- Directions
Reproduce, please, only the lines from the first line below to the line containing "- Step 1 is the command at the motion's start", inclusive.

- Dataset content

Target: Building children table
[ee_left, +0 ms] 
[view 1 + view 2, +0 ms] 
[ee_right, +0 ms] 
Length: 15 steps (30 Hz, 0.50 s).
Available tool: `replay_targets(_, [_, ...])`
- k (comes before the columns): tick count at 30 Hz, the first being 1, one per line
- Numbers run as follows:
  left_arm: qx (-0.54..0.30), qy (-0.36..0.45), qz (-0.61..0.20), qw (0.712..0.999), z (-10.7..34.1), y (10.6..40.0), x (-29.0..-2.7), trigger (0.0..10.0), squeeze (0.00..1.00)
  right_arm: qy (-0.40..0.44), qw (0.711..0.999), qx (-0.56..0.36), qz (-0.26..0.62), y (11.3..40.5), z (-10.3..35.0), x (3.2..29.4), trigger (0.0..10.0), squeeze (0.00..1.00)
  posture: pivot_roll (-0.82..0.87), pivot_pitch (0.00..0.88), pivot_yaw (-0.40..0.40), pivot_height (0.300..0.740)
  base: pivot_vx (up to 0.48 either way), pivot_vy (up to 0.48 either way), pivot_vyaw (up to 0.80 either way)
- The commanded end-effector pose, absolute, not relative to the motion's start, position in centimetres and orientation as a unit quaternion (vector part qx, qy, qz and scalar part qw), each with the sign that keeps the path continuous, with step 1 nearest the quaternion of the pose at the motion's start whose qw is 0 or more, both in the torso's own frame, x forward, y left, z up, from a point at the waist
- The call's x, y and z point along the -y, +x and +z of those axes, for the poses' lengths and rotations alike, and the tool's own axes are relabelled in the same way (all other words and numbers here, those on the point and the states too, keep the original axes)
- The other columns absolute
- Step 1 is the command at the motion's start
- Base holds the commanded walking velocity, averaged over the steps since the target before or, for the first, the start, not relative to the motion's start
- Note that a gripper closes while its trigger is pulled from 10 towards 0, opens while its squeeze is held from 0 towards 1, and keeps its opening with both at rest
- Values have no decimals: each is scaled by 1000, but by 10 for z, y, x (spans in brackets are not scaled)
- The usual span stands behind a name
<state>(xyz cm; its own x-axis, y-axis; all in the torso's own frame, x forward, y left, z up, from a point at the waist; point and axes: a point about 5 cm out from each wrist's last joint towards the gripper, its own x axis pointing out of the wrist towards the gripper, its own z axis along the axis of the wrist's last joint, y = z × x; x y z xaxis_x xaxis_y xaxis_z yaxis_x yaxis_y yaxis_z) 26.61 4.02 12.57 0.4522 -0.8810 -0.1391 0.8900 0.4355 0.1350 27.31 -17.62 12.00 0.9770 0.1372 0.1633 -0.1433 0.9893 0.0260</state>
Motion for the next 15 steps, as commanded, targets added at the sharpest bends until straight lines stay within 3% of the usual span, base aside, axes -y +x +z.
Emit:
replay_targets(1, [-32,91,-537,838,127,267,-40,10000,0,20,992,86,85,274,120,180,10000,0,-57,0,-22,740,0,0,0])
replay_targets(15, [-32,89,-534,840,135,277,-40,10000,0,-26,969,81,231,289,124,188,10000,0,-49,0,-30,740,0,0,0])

- Answer to this problem
Target: Building children table
[ee_left, +0 ms] 
[view 1 + view 2, +0 ms] 
[ee_right, +0 ms] 
Length: 15 steps (30 Hz, 0.50 s).
Available tool: `replay_targets(_, [_, ...])`
- k (comes before the columns): tick count at 30 Hz, the first being 1, one per line
- Numbers run as follows:
  left_arm: qx (-0.54..0.30), qy (-0.36..0.45), qz (-0.61..0.20), qw (0.712..0.999), z (-10.7..34.1), y (10.6..40.0), x (-29.0..-2.7), trigger (0.0..10.0), squeeze (0.00..1.00)
  right_arm: qy (-0.40..0.44), qw (0.711..0.999), qx (-0.56..0.36), qz (-0.26..0.62), y (11.3..40.5), z (-10.3..35.0), x (3.2..29.4), trigger (0.0..10.0), squeeze (0.00..1.00)
  posture: pivot_roll (-0.82..0.87), pivot_pitch (0.00..0.88), pivot_yaw (-0.40..0.40), pivot_height (0.300..0.740)
  base: pivot_vx (up to 0.48 either way), pivot_vy (up to 0.48 either way), pivot_vyaw (up to 0.80 either way)
- The commanded end-effector pose, absolute, not relative to the motion's start, position in centimetres and orientation as a unit quaternion (vector part qx, qy, qz and scalar part qw), each with the sign that keeps the path continuous, with step 1 nearest the quaternion of the pose at the motion's start whose qw is 0 or more, both in the torso's own frame, x forward, y left, z up, from a point at the waist
- The call's x, y and z point along the -y, +x and +z of those axes, for the poses' lengths and rotations alike, and the tool's own axes are relabelled in the same way (all other words and numbers here, those on the point and the states too, keep the original axes)
- The other columns absolute
- Step 1 is the command at the motion's start

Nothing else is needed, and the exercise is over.